What to produce
The entries that follow must be written out exactly, without any of the pictures they contain.

*** Data to process ***

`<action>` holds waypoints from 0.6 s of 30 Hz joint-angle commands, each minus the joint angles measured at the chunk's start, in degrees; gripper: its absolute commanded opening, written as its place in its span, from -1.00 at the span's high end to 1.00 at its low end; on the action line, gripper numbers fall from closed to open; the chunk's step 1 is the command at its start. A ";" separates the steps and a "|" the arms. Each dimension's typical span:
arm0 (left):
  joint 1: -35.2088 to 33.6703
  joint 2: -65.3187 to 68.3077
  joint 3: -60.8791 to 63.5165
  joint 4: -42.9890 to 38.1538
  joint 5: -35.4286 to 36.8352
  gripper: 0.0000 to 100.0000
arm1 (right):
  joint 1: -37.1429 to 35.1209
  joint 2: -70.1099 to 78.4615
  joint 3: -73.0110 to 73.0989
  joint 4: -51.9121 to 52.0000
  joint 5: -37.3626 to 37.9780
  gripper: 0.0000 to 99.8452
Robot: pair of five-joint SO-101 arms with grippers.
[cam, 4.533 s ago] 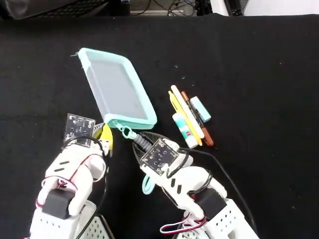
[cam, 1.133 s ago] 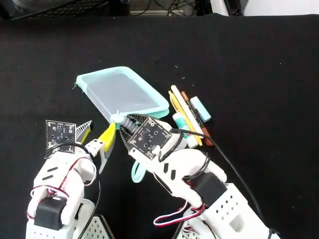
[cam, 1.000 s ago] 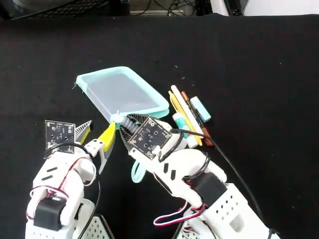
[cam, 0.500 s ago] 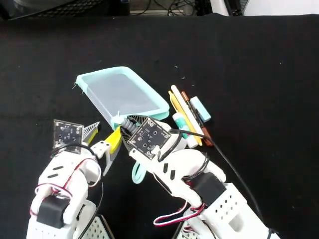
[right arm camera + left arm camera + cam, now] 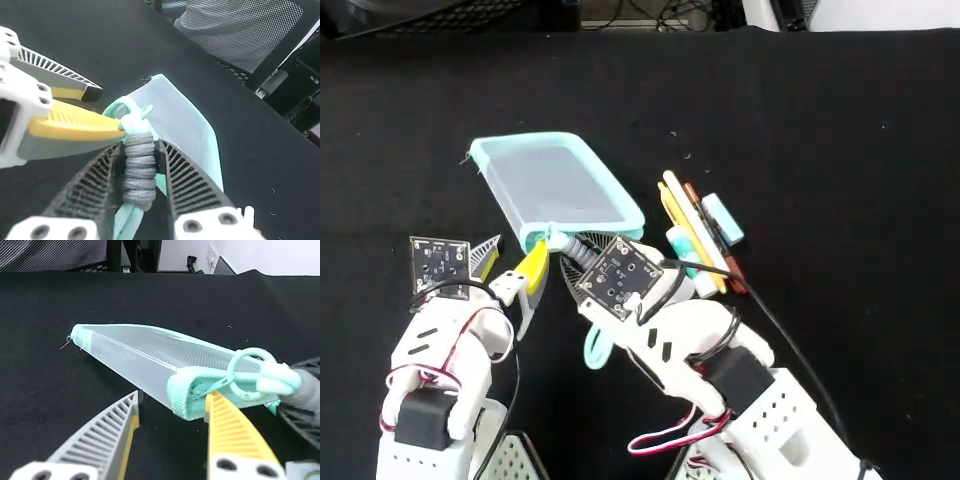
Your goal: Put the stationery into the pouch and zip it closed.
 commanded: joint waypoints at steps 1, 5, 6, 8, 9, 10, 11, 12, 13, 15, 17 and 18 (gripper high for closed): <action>-0.57 -0.09 -0.48 -1.32 -0.09 0.56 | -0.62 -0.75 -0.22 0.00 0.35 0.98; -0.57 -0.09 -1.01 -0.88 -0.18 0.62 | -0.62 -0.84 1.10 0.00 0.44 0.98; -0.57 -0.09 -1.10 -1.05 -0.18 0.69 | -0.62 -0.84 1.36 -0.09 0.44 0.98; -0.57 -0.09 -1.54 -1.23 -0.18 0.82 | -0.62 -0.92 1.45 -0.09 0.44 0.98; -0.57 -0.09 -1.71 -1.32 -0.35 0.88 | -0.62 -1.01 1.45 -0.09 0.44 0.98; -0.57 -0.09 -2.24 -1.32 -1.14 0.91 | -0.62 -1.01 1.54 -0.09 0.44 0.98; -0.57 -0.09 -2.42 -1.23 -2.46 0.92 | -0.62 -1.01 1.54 0.00 0.44 0.98; -0.57 -0.09 -2.51 -1.14 -3.52 0.93 | -0.53 -1.01 1.63 0.09 0.44 0.98; -0.57 -0.09 -2.42 -1.14 -4.13 0.94 | -0.44 -1.01 1.89 0.18 0.44 0.98; -0.57 -0.09 -2.42 -1.23 -4.31 0.94 | -0.44 -1.27 2.51 1.05 0.44 0.98; -0.75 -0.09 -2.42 -1.23 -4.31 0.94 | -0.35 -1.27 2.77 2.46 0.44 0.98; -0.92 -0.09 -2.42 -1.23 -4.31 0.94 | -0.35 -1.27 2.77 3.16 0.44 0.98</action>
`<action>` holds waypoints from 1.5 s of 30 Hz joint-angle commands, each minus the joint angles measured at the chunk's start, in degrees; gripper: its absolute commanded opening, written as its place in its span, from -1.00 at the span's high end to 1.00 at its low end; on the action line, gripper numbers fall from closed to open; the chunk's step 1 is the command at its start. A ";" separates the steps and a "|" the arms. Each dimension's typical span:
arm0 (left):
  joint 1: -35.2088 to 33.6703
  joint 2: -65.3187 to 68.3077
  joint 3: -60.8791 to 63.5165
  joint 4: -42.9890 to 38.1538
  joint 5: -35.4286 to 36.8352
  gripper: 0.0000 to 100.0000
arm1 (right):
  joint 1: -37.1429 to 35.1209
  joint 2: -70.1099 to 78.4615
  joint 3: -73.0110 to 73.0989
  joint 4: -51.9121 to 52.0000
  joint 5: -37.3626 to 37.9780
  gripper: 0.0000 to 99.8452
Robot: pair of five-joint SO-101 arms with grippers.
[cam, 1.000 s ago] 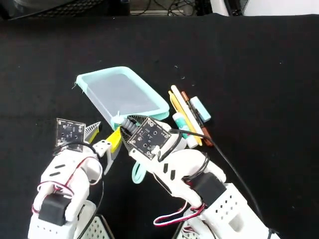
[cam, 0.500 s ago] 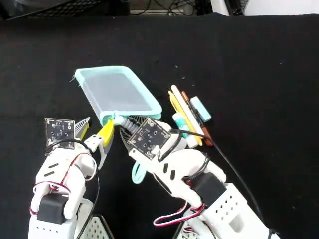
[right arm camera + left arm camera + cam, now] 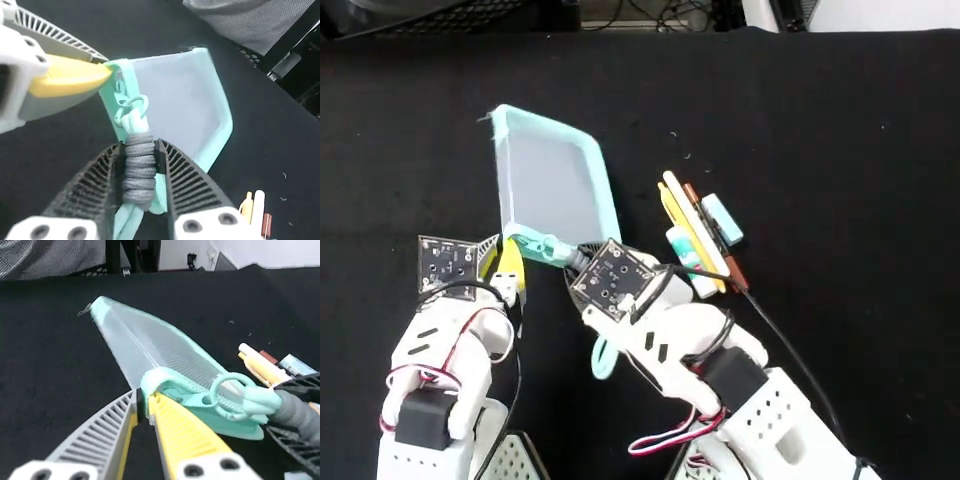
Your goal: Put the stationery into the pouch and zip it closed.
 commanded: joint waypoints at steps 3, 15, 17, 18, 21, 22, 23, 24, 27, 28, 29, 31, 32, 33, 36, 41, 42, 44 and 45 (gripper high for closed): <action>-1.01 -0.09 -2.33 -1.23 -0.44 0.94 | 0.35 -1.36 -0.40 2.29 0.53 0.98; -5.49 -0.09 -2.33 -2.20 -0.35 0.94 | 14.59 -1.45 -0.57 -2.02 1.41 0.98; -5.93 -0.09 -2.24 -2.73 -0.35 0.94 | 14.68 -1.45 -0.75 -2.64 -1.76 0.98; -5.93 -0.09 -2.24 -2.81 -0.35 0.94 | 14.68 -1.45 -0.75 -3.16 -2.90 0.98; -5.76 -0.09 -2.24 -2.64 -0.35 0.94 | 14.86 -1.45 -0.75 -4.57 -5.36 0.98; -5.58 -0.09 -2.24 -2.55 -0.35 0.94 | 15.47 -1.45 -0.75 -5.01 -6.33 0.98; -5.49 -0.09 -2.33 -2.46 -0.35 0.94 | 16.35 -1.45 -0.75 -5.54 -7.47 0.98; -5.49 -0.09 -2.59 -2.37 -0.35 0.94 | 17.41 -1.71 -0.75 -6.07 -8.62 0.98; -5.49 -0.09 -4.00 -0.79 -0.35 0.94 | 18.55 -4.79 -0.48 -6.07 -9.67 0.98; -5.41 -0.09 -4.97 0.09 -0.35 0.94 | 17.93 -6.20 -0.31 -5.63 -9.67 0.98; -5.41 -0.09 -6.02 0.97 -0.35 0.94 | 17.14 -7.69 -0.22 -4.57 -9.67 0.98; -5.41 -0.09 -8.31 3.43 -0.35 0.94 | 15.12 -10.86 0.04 -2.64 -9.58 0.98; -5.41 -0.09 -9.45 4.75 -0.35 0.94 | 14.42 -12.53 0.22 -1.85 -9.41 0.98; -5.41 -0.09 -10.77 6.07 -0.53 0.94 | 13.89 -14.11 0.31 -1.05 -8.44 0.98; -5.49 -0.09 -14.73 9.85 -0.79 0.94 | 12.75 -18.07 0.31 1.58 -4.57 0.98; -5.49 0.35 -16.40 10.81 -0.79 0.94 | 11.08 -20.09 1.71 2.46 -3.52 0.98; -5.49 0.35 -16.13 10.64 -0.79 0.94 | 10.99 -20.09 1.98 2.46 -3.52 0.98; -5.49 0.44 -14.55 9.32 -0.79 0.89 | 10.99 -20.09 2.15 2.46 -3.52 0.98; -5.49 0.44 -13.49 8.70 -0.53 0.83 | 10.99 -20.09 2.15 2.46 -3.52 0.98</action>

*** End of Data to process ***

The answer
`<action>` holds waypoints from 0.6 s of 30 Hz joint-angle commands, each minus the joint angles measured at the chunk's start, in degrees; gripper: its absolute commanded opening, written as its place in its span, from -1.00 at the span's high end to 1.00 at its low end; on the action line, gripper numbers fall from closed to open; the chunk's step 1 is the command at its start. A ";" separates the steps and a "|" the arms. Each dimension's typical span:
arm0 (left):
  joint 1: -35.2088 to 33.6703
  joint 2: -65.3187 to 68.3077
  joint 3: -60.8791 to 63.5165
  joint 4: -42.9890 to 38.1538
  joint 5: -35.4286 to 36.8352
  gripper: 0.0000 to 100.0000
arm1 (right):
  joint 1: -37.1429 to 35.1209
  joint 2: -70.1099 to 78.4615
  joint 3: -73.0110 to 73.0989
  joint 4: -51.9121 to 52.0000
  joint 5: -37.3626 to 37.9780
  gripper: 0.0000 to 99.8452
Robot: pair of five-joint SO-101 arms with grippers.
[cam, 4.533 s ago] 
[cam, 1.133 s ago] 
[cam, 1.000 s ago] 
[cam, 0.500 s ago] 
[right arm camera + left arm camera + cam, now] 
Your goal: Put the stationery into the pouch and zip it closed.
 commanded: joint waypoints at steps 1, 5, 6, 8, 9, 10, 11, 12, 13, 15, 17 and 18 (gripper high for closed): <action>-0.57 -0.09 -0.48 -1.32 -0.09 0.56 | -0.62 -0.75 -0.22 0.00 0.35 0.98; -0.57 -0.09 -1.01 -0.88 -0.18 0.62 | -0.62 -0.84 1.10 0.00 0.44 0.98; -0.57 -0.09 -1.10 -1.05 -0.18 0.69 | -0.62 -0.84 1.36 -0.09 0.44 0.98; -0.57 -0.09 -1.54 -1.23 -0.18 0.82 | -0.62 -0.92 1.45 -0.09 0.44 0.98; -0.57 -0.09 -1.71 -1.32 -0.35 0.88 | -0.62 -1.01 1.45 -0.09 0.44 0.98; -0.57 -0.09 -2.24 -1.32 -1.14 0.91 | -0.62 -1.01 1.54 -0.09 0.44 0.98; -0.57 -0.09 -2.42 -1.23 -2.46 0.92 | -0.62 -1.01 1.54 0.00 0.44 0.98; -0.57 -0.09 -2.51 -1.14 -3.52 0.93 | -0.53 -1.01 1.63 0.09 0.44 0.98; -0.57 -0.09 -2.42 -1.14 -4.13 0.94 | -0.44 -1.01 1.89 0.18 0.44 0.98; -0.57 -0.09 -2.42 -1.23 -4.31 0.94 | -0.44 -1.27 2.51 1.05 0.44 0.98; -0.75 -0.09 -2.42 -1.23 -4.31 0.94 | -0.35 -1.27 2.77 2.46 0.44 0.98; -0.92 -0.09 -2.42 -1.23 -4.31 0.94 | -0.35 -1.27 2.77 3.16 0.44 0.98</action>
`<action>` holds waypoints from 1.5 s of 30 Hz joint-angle commands, each minus the joint angles measured at the chunk's start, in degrees; gripper: its absolute commanded opening, written as its place in its span, from -1.00 at the span's high end to 1.00 at its low end; on the action line, gripper numbers fall from closed to open; the chunk's step 1 is the command at its start. A ";" separates the steps and a "|" the arms. Each dimension's typical span:
arm0 (left):
  joint 1: -35.2088 to 33.6703
  joint 2: -65.3187 to 68.3077
  joint 3: -60.8791 to 63.5165
  joint 4: -42.9890 to 38.1538
  joint 5: -35.4286 to 36.8352
  gripper: 0.0000 to 100.0000
arm1 (right):
  joint 1: -37.1429 to 35.1209
  joint 2: -70.1099 to 78.4615
  joint 3: -73.0110 to 73.0989
  joint 4: -51.9121 to 52.0000
  joint 5: -37.3626 to 37.9780
  gripper: 0.0000 to 99.8452
Robot: pair of five-joint SO-101 arms with grippers.
[cam, 1.000 s ago] 
[cam, 0.500 s ago] 
[right arm camera + left arm camera + cam, now] 
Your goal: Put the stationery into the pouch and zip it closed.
 commanded: joint waypoints at steps 3, 15, 17, 18, 21, 22, 23, 24, 27, 28, 29, 31, 32, 33, 36, 41, 42, 44 and 45 (gripper high for closed): <action>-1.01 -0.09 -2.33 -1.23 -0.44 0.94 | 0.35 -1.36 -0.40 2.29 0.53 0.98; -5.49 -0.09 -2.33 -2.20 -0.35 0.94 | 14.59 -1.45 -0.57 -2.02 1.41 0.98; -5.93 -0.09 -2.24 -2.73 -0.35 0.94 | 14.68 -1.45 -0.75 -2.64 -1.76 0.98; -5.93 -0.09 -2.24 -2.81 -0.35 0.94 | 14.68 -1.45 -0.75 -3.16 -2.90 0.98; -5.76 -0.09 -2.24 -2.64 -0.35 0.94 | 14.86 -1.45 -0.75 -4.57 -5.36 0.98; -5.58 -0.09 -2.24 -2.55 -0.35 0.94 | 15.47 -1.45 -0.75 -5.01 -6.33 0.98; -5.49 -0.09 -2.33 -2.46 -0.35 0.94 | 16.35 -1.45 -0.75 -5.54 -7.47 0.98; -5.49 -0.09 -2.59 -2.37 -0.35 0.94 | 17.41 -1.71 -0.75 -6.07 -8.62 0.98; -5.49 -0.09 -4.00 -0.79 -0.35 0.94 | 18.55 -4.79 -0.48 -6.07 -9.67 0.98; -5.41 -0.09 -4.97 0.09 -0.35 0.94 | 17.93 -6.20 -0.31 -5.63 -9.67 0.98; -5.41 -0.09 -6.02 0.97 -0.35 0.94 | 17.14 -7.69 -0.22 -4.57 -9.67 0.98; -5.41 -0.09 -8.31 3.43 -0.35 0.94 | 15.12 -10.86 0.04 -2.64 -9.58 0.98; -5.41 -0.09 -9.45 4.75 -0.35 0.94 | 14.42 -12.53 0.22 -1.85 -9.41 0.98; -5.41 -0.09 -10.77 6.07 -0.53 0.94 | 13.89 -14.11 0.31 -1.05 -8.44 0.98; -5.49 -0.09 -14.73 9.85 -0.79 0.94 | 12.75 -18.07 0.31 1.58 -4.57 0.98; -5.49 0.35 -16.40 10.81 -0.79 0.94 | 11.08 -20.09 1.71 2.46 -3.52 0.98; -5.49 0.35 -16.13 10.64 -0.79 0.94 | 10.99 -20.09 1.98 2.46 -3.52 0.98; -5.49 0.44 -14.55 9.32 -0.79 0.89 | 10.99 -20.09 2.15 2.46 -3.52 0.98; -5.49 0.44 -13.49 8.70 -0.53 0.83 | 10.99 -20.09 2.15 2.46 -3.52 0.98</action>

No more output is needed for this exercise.